As Canada is still trying to figure out everything there has been a lot of shortages with the product supply and unless you are going to order online, there is no retail spots currently that are legally allowed to sell pot as the government is still working on licenses. That hasn’t stopped many shops from selling as they feel that the government is too busy currently to shut them all down.
In the meantime, just to add more confusion to this growing mess, in Canada we have Native Reserves which do not follow regular Canadian laws and can make their own laws which are followed just in these areas. As most reservations feel like Ottawa (where our government is located) did not consult or even speak with them, they are coming up with their own laws. In BC, they say that they will either be the same or better than the current laws in BC but we will just have to wait and see.
For the bigger picture, legalization in Canada has affected how the world will treat not only us, but their own citizens who visit us. While a lot of places have pretty much taken the “it’s prohibited in our country but follow Canada’s strict laws while you are there” approach there have been two countries to take a strict stance:
Japan: In Japan, the Cannabis Control Act is law and this law applies to all Japanese citizens worldwide which means if you partake then you are subject to legal penalties (7 to 10 years in prison) if you return to Japan.

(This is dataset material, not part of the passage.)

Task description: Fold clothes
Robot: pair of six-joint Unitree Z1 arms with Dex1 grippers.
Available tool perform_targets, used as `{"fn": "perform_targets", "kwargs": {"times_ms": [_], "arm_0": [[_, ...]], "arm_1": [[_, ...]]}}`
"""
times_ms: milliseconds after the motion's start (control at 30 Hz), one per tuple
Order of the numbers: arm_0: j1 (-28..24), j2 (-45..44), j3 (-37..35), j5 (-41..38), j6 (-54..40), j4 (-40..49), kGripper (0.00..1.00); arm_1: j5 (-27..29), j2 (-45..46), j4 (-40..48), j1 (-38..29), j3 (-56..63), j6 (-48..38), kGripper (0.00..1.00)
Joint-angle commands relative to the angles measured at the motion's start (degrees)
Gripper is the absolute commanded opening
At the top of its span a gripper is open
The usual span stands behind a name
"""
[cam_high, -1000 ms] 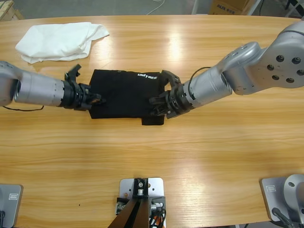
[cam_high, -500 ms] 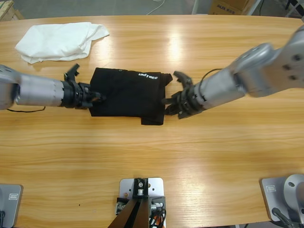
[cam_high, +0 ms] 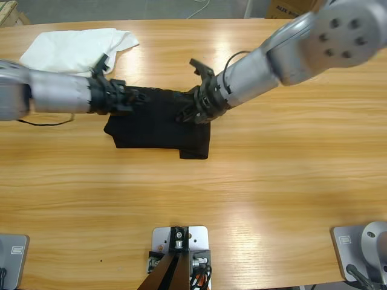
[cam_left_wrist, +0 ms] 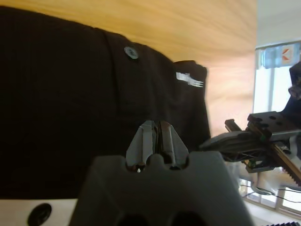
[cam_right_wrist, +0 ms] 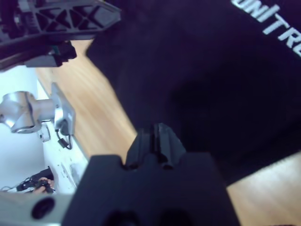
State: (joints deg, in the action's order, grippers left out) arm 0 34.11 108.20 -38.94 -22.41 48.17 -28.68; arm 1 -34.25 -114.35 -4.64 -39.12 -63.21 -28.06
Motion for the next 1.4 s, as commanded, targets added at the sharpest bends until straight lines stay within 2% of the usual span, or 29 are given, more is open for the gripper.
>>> {"fn": "perform_targets", "kwargs": {"times_ms": [33,333,600,733,867,967,1000,1033,1100,1167,1200,1233,1267,1300,1333,1367,1400], "arm_0": [[-0.3,8.9,7.4,-3.6,0.3,-11.1,0.0],[0.6,10.5,15.7,-2.2,0.1,-15.3,0.0],[0.5,9.3,15.9,-1.9,0.3,-18.7,0.0],[0.4,7.6,16.0,-2.2,0.6,-20.0,0.0],[0.4,4.2,15.0,-2.7,1.6,-22.2,0.0],[0.1,-0.8,14.5,-2.7,2.1,-22.2,0.016],[-0.1,-3.0,14.4,-2.6,2.1,-22.1,0.423],[-0.4,-5.2,14.3,-2.6,2.1,-21.9,0.725],[-0.7,-10.4,13.6,-2.2,1.6,-18.4,0.836],[-1.0,-14.1,12.5,-1.5,1.6,-13.0,0.838],[-1.1,-17.1,10.7,0.0,1.4,-6.4,0.838],[-1.1,-19.9,8.3,1.9,0.9,1.2,0.839],[-1.1,-22.3,5.3,4.2,-0.3,10.4,0.839],[-1.1,-24.3,1.7,7.1,-2.0,20.5,0.839],[-1.0,-25.8,-1.7,10.2,-4.0,29.6,0.839],[-1.0,-26.8,-4.7,12.8,-5.9,37.1,0.857],[-1.0,-27.3,-7.2,14.8,-8.0,43.3,0.941]], "arm_1": [[-1.3,-6.6,3.0,3.0,0.8,1.6,0.0],[2.7,-6.7,2.1,4.1,2.6,2.1,0.0],[11.1,-5.9,-5.5,6.2,3.6,2.1,0.0],[12.6,-4.2,-5.8,6.6,4.4,2.2,0.0],[15.5,0.6,-7.9,6.8,4.8,2.2,0.0],[16.4,8.4,-10.4,6.9,4.6,2.1,0.0],[16.8,11.3,-12.4,6.7,4.1,2.1,0.0],[17.1,14.2,-14.5,5.7,3.0,2.1,0.0],[17.5,18.4,-18.4,2.6,0.6,1.9,0.0],[19.9,20.2,-22.7,-1.5,-2.2,1.7,0.0],[22.6,19.9,-26.8,-3.5,-4.9,1.7,0.029],[26.6,18.4,-32.7,-5.5,-9.0,1.4,0.545],[32.3,15.7,-40.1,-7.4,-14.1,-0.2,0.927],[37.5,12.1,-47.6,-8.8,-20.3,-2.5,0.993],[40.7,8.5,-53.7,-9.7,-26.9,-4.6,1.0],[41.4,4.9,-57.9,-10.3,-33.1,-5.9,1.0],[41.3,1.8,-60.4,-10.9,-38.7,-6.9,1.0]]}}
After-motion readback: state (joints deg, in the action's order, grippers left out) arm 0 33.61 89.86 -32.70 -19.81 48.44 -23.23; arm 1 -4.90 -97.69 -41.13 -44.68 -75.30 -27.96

South Korea: Similar stance as Japan, it’s illegal in South Korea so you will be punished for violating South Korean law if you partake and then return to Korea.

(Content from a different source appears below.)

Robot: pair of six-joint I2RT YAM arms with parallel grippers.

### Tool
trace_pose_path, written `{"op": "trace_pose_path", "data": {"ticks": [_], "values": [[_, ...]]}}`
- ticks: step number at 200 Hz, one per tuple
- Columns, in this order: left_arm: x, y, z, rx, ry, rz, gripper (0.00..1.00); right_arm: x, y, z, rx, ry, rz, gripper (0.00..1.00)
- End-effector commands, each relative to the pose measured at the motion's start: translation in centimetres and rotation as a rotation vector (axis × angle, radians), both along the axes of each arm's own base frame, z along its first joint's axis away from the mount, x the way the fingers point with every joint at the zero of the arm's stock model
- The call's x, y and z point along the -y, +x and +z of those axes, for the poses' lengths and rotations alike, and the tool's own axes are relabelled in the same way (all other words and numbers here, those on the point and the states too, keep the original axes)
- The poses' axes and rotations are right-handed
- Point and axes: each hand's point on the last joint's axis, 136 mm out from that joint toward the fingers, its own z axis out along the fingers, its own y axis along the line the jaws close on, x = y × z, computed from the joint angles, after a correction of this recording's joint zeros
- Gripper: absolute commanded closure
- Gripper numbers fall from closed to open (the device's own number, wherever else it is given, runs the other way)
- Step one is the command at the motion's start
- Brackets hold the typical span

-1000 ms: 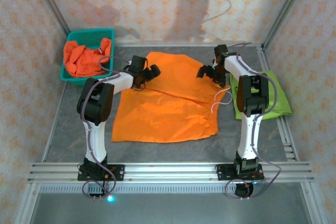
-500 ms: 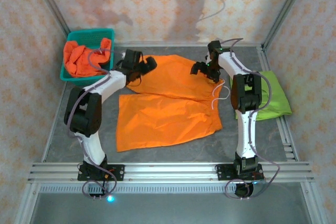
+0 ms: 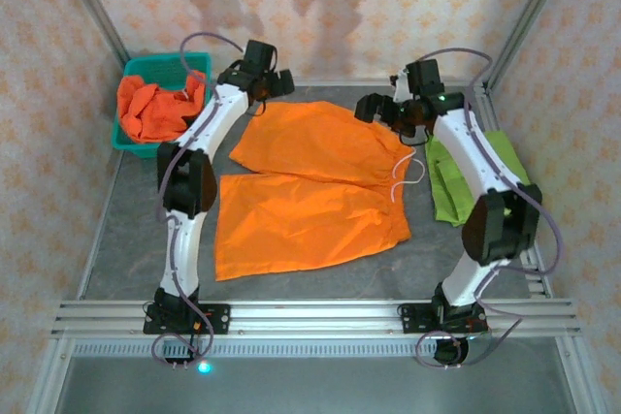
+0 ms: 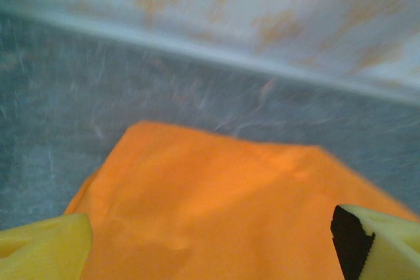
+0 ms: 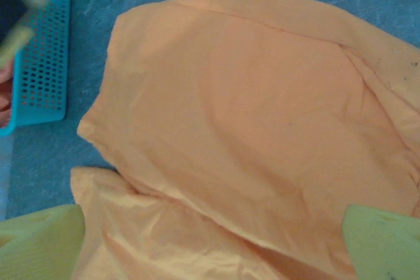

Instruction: Fold and stack the shorts

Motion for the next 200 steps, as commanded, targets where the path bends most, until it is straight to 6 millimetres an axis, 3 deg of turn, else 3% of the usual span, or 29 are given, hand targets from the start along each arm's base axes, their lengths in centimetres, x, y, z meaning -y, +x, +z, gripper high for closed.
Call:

As time passes I’m sure that other countries will make their citizen’s aware of what their expectations are when it comes to the dank, it’s still really early and the general stance is the easiest.
With things always changing and updating as Canada finds it’s footing within this new left-handed cigarette world make sure to do your own research not just on Canadian laws, but also how your country will handle it if you are going to do it. Or if you are Canadian, how will the country you are travelling to handle it? Being a traveller myself, the worry of being banned from it or even just having to spend more time trying to cross a boarder isn’t worth it so I have yet to partake as for me, personally, the risk does not out weigh a hippie lettuce nap.
Also, I am not a legal expert and this article is for informational purposes only. If you have any questions, then ask the local consulate of the country you are travelling to / from about their stance. When crossing most boarders (especially Canada / US) you will generally be asked if you have ever used or been around grass. This is a legally binding question and you are to answer it truthfully regardless of the outcome. Most airports these days will even swap your hands and belt / top of your pants as you are headed to TSA (Pearson’s in Toronto during busy times is notorious for this) so they may surprise you, not even giving you the question.
Long story short, if you are worried, don’t risk it.